Closed Doors

Blog by Rev. Ron Kurzawa

I have decided to put this in writing with the hope that it may help some in understanding something of what is stirring in our society these days.

The story is true.
The story is part of our history as a society and as Church.
I had this story very much in mind recently when participating in a public prayer service. The service was a response to the cries these days challenging us to deal with systemic racism. The service took place on the campus of Madonna University in Livonia, Michigan. Participating in this service were representatives of the various Felician sponsored ministries on this campus as well as St. Mary’s Hospital.
At the very onset of this time of prayer spokespersons stepped forth and declared whom they were standing with and for in this service.
I spoke.
My declaration stated that I was standing with and for all of those for whom the doors of our churches and even of our hearts had for too long been closed.
These were not just some nicely chosen words.
Much thought and prayer was placed into these words as I reflected on whom I wanted to publicly stand with or maybe rather on whom the Lord was calling me to stand with and for.
I know stories.
From my many years of ministry I have heard many stories, and sadly, I have heard too many stories about these closed doors.
These were the ones with whom and for whom I stood in prayer – those who experienced doors closed to them, doors that really should have been open wide.
With that background, I have decided to share one of these stories.
It is a story that goes back into the 1980’s.
That’s a long time ago but the story has stayed with me and is also one of the stories that has helped to form and shape me, I believe, for the better.
As I share this story, I also hope and pray that it may help to form, shape and enlighten you as well.
At the time that this story unfolded I was pastor of Precious Blood Parish in Detroit.
By then this was a small faith community, consisting of perhaps 250 or so households.
Everybody knew everybody.
And one fine Sunday, right there in the front pew, there was a definite newcomer.
She was an elderly Black woman, stately and noble in appearance, dressed to the nines in her finest Go-to-Church wear.
It would be impossible not to notice her presence.
I determined to find out more and to certainly welcome her to our community.
I expected that she would, after Mass, follow the crowd to the back of the building.
Because this was a significant sized building and because we did not need to fill it with pews right up to the back door, several rows of pews had been removed and a gathering space created.
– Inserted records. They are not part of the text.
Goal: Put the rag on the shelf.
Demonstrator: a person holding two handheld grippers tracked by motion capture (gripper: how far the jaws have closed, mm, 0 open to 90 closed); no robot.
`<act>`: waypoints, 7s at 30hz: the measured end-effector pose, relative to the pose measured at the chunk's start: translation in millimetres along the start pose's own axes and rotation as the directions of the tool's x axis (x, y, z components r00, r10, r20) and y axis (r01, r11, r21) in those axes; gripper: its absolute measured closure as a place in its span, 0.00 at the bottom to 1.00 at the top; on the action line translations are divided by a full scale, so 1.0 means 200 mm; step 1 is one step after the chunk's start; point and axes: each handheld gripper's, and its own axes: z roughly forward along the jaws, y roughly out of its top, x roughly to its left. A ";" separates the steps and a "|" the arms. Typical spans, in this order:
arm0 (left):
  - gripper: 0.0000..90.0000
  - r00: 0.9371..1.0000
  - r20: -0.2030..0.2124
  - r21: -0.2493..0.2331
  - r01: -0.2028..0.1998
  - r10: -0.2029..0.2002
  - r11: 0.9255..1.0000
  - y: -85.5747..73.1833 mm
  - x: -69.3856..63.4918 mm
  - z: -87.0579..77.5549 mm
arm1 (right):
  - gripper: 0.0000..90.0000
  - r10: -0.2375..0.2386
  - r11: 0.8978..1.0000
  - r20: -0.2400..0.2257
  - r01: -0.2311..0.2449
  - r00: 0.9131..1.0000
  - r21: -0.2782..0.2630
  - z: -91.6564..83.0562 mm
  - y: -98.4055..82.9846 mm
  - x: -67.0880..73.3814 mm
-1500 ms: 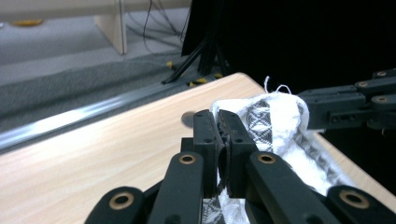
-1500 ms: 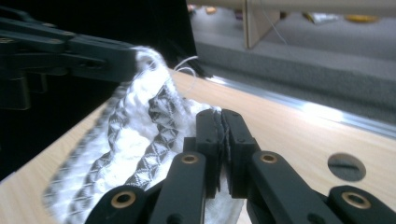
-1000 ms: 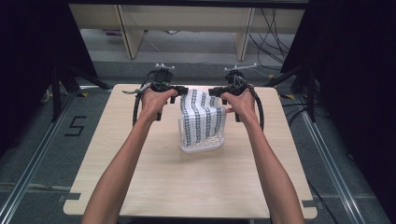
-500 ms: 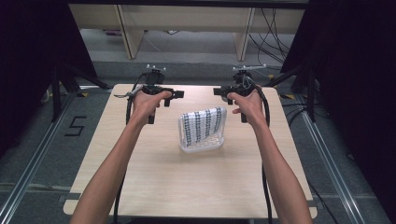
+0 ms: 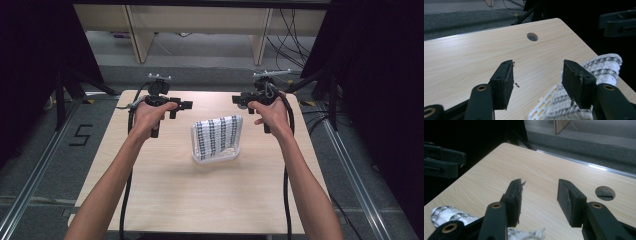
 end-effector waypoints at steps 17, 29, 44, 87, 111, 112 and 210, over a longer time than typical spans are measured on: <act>0.38 0.997 0.022 -0.028 -0.069 0.070 0.997 -0.07 -0.08 -0.21 | 0.54 -0.049 0.999 -0.011 0.048 0.999 -0.021 -0.11 -0.02 0.06; 0.24 0.995 0.032 -0.015 -0.090 0.090 0.996 -0.20 -0.09 -0.34 | 0.41 -0.056 0.997 -0.009 0.056 0.998 -0.048 -0.24 -0.09 0.08; 0.23 0.989 0.027 -0.034 -0.144 0.145 0.989 -0.33 -0.12 -0.45 | 0.38 -0.100 0.993 -0.017 0.099 0.995 -0.066 -0.34 -0.18 0.14; 0.23 0.975 0.023 -0.052 -0.220 0.222 0.974 -0.66 -0.24 -0.68 | 0.30 -0.186 0.977 -0.007 0.185 0.982 -0.109 -0.58 -0.47 0.22; 0.21 0.971 0.052 -0.049 -0.229 0.232 0.972 -0.82 -0.26 -0.67 | 0.23 -0.171 0.980 0.006 0.171 0.985 -0.106 -0.63 -0.62 0.31; 0.21 0.972 0.050 -0.051 -0.229 0.231 0.972 -0.83 -0.27 -0.67 | 0.23 -0.180 0.978 -0.004 0.179 0.984 -0.103 -0.63 -0.63 0.30; 0.20 0.957 0.059 0.131 -0.288 0.282 0.949 -1.52 -0.25 -0.52 | 0.19 -0.125 0.982 -0.007 0.125 0.992 0.144 -0.53 -1.47 0.28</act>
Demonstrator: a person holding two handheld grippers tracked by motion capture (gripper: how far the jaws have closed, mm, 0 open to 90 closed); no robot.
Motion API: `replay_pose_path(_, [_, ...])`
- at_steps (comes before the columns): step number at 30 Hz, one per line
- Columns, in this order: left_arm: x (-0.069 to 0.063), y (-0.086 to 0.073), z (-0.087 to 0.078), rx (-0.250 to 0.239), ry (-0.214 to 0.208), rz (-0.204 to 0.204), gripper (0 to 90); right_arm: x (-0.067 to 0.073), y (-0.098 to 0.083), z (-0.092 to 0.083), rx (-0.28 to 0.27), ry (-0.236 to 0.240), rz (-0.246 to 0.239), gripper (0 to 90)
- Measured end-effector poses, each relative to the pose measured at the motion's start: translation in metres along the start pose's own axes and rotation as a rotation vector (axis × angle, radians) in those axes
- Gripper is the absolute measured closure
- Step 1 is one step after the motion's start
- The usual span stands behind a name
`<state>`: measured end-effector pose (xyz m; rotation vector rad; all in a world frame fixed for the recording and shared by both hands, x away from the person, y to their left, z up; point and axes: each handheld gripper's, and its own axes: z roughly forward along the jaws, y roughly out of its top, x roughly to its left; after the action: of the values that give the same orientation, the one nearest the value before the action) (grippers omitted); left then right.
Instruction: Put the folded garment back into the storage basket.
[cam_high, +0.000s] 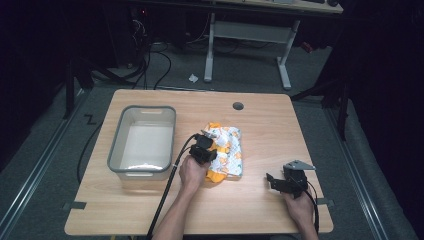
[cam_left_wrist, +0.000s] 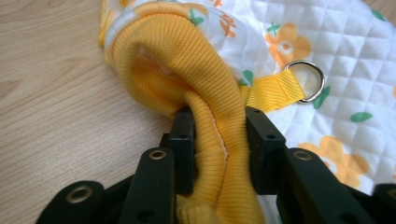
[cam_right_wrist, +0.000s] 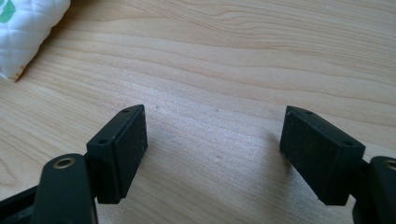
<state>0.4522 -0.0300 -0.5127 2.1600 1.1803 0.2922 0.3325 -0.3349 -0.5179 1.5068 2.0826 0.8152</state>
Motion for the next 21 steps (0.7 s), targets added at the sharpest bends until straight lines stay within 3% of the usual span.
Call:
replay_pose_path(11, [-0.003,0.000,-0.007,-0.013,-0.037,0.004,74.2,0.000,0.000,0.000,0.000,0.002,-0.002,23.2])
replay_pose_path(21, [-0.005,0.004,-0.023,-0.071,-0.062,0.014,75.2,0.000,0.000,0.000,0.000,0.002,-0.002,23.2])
There, after Mass we had room to gather for coffee, cookies, donuts and all sorts of other goodies that folks would bring to share. When Sunday Mass was finished, all would march to the back and gather and socialize and live community.
But she did not join us.
This mystery lady from the front pew had gone out the side door.
But she was back again the following Sunday.
And this time I was sure she would catch on and join us in the back.
But again I was wrong.
Once again, she slipped out the side door.
A third week she returned yet again.
And this time I resolved that she was not going to get away.
As the procession began to exit down the center aisle, I slipped away and headed to that side door.
And I caught her and greeted her and welcomed her and we began a conversation, one that remains with me to this day and one that inspired my words at that prayer service.
I asked if she was new to the neighborhood.
“Oh no,” she replied, “I live right down the street, about half a block away. I’ve lived there for sixteen years.”
“But we’ve never seen you here before,” was my reply and question.
And then she explained.
Sixteen years ago she bought that house and moved into the neighborhood, locating deliberately within the shadow of the church. She loved her faith and wanted to live within walking distance of the church. She did not drive, relied on public transportation to get around. However, she would be able to walk to church whenever the Spirit moved her.
She was so happy to have found that home.
And the first Sunday after her move, she walked to the church.
She entered through the main doors, the great doors.
She was entering her church.
Only she had hardly taken two steps in when one of the ushers quickly moved toward her and stopped her.
“Excuse me,” he stated.
“Excuse me, but you are in the wrong church,” he explained to her.
“There is a separate church for your people,” he let her know.
You do not belong here.
Wrong church!
Doors closed.
For sixteen years she lived in the shadow of the church that she loved, the church that did not want her.
For her and for so many others whose stories are of doors closed, I stood in prayer.
Doors closed – that is what systemic racism is.
And it hurts God’s children.
Our sisters and brothers.
Meantime,
keep praying
and stay safe.
Posted in News, Weekly Word

One response to “Closed Doors

  1. Reverend Ron,
    What a story! An excellent example of how we discard members of our community. Thank you for sharing it.